* WHAT IS EXPECTED *
Write back every line of the listing exactly, excluding images.

* THE DATA *
════
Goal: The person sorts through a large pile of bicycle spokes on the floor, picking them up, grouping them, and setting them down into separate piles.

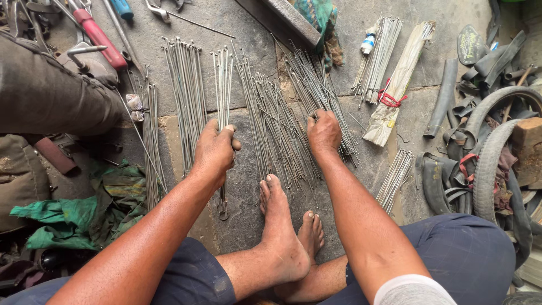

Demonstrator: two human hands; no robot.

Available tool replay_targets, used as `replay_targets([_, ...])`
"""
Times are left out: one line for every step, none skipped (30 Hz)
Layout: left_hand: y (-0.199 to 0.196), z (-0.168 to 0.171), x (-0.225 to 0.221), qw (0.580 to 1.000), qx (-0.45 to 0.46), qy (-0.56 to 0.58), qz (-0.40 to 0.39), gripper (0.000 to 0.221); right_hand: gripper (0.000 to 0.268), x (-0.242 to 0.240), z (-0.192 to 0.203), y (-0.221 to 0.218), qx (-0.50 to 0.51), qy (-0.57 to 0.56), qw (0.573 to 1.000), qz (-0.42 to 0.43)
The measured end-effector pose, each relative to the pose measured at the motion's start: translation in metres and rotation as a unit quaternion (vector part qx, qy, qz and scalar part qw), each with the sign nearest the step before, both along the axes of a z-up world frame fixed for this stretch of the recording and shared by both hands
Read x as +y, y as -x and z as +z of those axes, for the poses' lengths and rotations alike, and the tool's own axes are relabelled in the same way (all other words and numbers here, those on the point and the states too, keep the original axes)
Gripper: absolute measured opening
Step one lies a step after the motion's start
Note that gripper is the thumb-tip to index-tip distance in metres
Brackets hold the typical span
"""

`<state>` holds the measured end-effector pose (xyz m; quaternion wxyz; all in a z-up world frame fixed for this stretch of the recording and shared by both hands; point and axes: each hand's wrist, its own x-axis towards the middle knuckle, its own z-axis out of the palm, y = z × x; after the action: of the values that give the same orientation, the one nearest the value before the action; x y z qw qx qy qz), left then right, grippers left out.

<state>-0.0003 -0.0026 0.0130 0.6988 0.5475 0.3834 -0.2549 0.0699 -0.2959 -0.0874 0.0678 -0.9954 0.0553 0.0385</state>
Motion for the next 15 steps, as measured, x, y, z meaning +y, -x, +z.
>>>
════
* PROBLEM SOLUTION *
Goal: The person sorts through a large pile of bicycle spokes on the floor, picking them up, grouping them, and setting them down into separate piles.


Demonstrator: two human hands; no robot.

Available tool replay_targets, used as `replay_targets([_, ...])`
"""
Times are left out: one line for every step, none skipped (30 Hz)
Layout: left_hand: y (-0.199 to 0.196), z (-0.168 to 0.171), x (-0.225 to 0.221), qw (0.580 to 1.000), qx (-0.45 to 0.46), qy (-0.56 to 0.58), qz (-0.40 to 0.39), gripper (0.000 to 0.221); right_hand: gripper (0.000 to 0.268), x (-0.242 to 0.240), z (-0.192 to 0.203), y (-0.221 to 0.218), qx (-0.50 to 0.51), qy (-0.57 to 0.56), qw (0.573 to 1.000), qz (-0.42 to 0.43)
The measured end-effector pose, each relative to the pose measured at the motion's start: translation in metres and rotation as a unit quaternion (vector part qx, qy, qz and scalar part qw), each with the sign nearest the step before, both along the axes of a z-up world frame fixed for this stretch of the recording and shared by both hands
Read x as +y, y as -x and z as +z of those axes, for the poses' lengths and rotations alike, and the tool's own axes are relabelled in the same way (all other words and numbers here, those on the point and the states too, keep the original axes)
Gripper: absolute measured opening
Step one lies a step after the motion's start
Note that gripper is the thumb-tip to index-tip distance in metres
Brackets hold the typical span
"""

`<state>` holds the measured end-effector pose (xyz m; quaternion wxyz; all in a z-up world frame fixed for this stretch of the recording and shared by both hands; point and axes: each hand's wrist, its own x-axis towards the middle knuckle, its own z-axis out of the palm, y = z × x; after the action: of the values that give the same orientation, the one nearest the value before the action; x y z qw qx qy qz), left then right, grippers left out.

<state>-0.0003 -0.0026 0.0130 0.6988 0.5475 0.3834 -0.2549 0.0699 -0.2959 -0.0874 0.0678 -0.9954 0.0553 0.0385</state>
Motion for the next 15 steps, as measured, x, y, z meaning +y, -x, +z.
>>>

Now the exercise is complete.